Secondly, with respect to Bartnicki, it's
two judges concurring, Breyer and O'Connor, and three dissenting. And Breyer and O'Connor are saying,
"We're just kind of poking our head over the fence here and privacy is
really important to us." And if
anything, it is a harbinger and watershed type of case indicating that you'd
better not push your luck on a privacy level if you're in the news media.

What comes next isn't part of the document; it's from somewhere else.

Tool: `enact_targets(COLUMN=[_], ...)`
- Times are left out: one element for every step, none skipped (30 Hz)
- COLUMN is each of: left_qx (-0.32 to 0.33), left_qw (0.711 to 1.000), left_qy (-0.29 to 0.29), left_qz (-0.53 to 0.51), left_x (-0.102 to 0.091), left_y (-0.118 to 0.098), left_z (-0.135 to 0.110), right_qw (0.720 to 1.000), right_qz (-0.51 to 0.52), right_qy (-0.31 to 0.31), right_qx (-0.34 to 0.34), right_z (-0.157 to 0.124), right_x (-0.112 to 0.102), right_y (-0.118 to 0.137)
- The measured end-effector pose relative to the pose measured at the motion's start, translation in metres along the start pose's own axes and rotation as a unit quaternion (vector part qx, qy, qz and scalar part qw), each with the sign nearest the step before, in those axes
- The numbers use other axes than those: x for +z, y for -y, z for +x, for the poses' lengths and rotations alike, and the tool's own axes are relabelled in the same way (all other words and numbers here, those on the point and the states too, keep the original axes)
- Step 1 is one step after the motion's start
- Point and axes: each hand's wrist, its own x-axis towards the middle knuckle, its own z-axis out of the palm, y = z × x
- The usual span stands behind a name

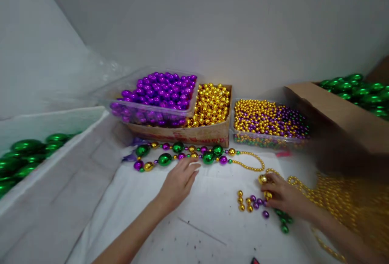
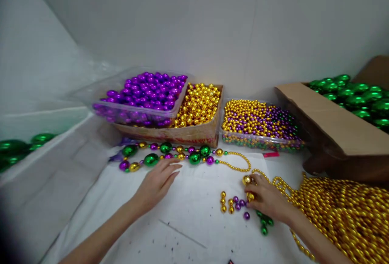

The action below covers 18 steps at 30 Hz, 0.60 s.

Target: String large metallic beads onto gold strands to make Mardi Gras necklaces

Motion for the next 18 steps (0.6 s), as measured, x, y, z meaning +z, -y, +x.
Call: enact_targets(left_qx=[-0.027,-0.052,-0.077,-0.102,-0.126,-0.151,-0.177,-0.201,-0.224,-0.244,-0.259,-0.269,-0.274,-0.275,-0.274,-0.274,-0.274,-0.276], left_qw=[1.0,0.999,0.997,0.995,0.992,0.988,0.983,0.977,0.971,0.964,0.959,0.955,0.952,0.951,0.95,0.95,0.949,0.948], left_qy=[0.0,-0.003,-0.006,-0.015,-0.027,-0.042,-0.058,-0.073,-0.087,-0.099,-0.111,-0.121,-0.13,-0.138,-0.143,-0.148,-0.151,-0.154], left_qz=[-0.006,-0.009,-0.009,-0.007,-0.004,0.001,0.007,0.012,0.016,0.021,0.025,0.028,0.032,0.034,0.036,0.038,0.038,0.036], left_x=[0.004,0.009,0.012,0.015,0.018,0.019,0.021,0.022,0.024,0.026,0.028,0.031,0.034,0.037,0.04,0.042,0.043,0.043], left_y=[0.005,0.011,0.018,0.026,0.036,0.045,0.055,0.065,0.074,0.082,0.088,0.093,0.096,0.097,0.098,0.097,0.096,0.096], left_z=[-0.012,-0.024,-0.036,-0.047,-0.057,-0.067,-0.075,-0.084,-0.091,-0.098,-0.103,-0.107,-0.11,-0.112,-0.113,-0.113,-0.113,-0.113], right_qw=[1.0,0.999,0.999,0.999,0.998,0.997,0.996,0.995,0.993,0.992,0.992,0.992,0.994,0.995,0.993,0.99,0.986,0.984], right_qz=[-0.016,-0.03,-0.041,-0.051,-0.062,-0.073,-0.085,-0.096,-0.106,-0.111,-0.108,-0.098,-0.072,-0.037,-0.004,0.012,0.001,-0.013], right_qy=[0.008,0.01,0.008,0.004,-0.002,-0.003,-0.006,-0.011,-0.018,-0.032,-0.048,-0.068,-0.086,-0.093,-0.111,-0.129,-0.152,-0.167], right_qx=[0.006,0.012,0.014,0.015,0.016,0.018,0.024,0.032,0.039,0.043,0.042,0.031,0.012,-0.009,-0.038,-0.062,-0.063,-0.063], right_z=[-0.001,-0.003,-0.004,-0.006,-0.007,-0.007,-0.006,-0.004,0.0,0.007,0.015,0.027,0.041,0.058,0.078,0.102,0.127,0.155], right_x=[0.004,0.009,0.015,0.02,0.025,0.027,0.028,0.025,0.02,0.012,0.001,-0.012,-0.027,-0.042,-0.056,-0.068,-0.077,-0.083], right_y=[-0.003,-0.008,-0.014,-0.02,-0.025,-0.028,-0.029,-0.028,-0.023,-0.014,-0.002,0.014,0.033,0.053,0.075,0.096,0.116,0.134])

CLAY CALVERT: And they talk a lot about that
idea of a chilling effect, a self-censorship on private speech: that seems to
be the one interest in Bartnicki that comes through. That they examine the government's two asserted interests, and
one is punishing the wrongdoer basically, but the other one is the chilling effect that this might have on the
ability of individuals to engage in private conversation via cell phone. And yet that raises other issues, because
people would know that their conversations can be easily overheard on a cell
phone, or at least more easily than other things would be. So it all goes to
the expectation of privacy. But again,
the idea that there is a constitutional right to engage in private speech that
might sometime, upon different facts, outweigh public speech is an interesting
point.
LAWRENCE SOLUM: Is balancing the way to go
here? After reading Bartnicki I really
have trouble knowing how the next case coming down the pike will be
decided. And it's not that the court is
saying, "Well, here we have a class of situations and we are going to
balance and craft a rule based on the balance." They seem to be saying that in each case, a district court judge
or a trial judge is going to balance the First Amendment value against the
privacy value and somehow come up with a decision as to whether or not this
speech is protected. Does that really
serve anyone's interest?
NEVILLE JOHNSON: I don't know how else you
can do it but, actually, that is a very perceptive comment. I've always looked at the case from the
point of view of, this is a violation of the federal wiretapping statute. But really, what the court did here and what
you were saying--and I think I agree with it--is that they're going to have to
engage in a publication of private facts analysis in each case, which does
involve a question of newsworthiness and then a balancing
of the newsworthiness against the level of intrusion in the particular case.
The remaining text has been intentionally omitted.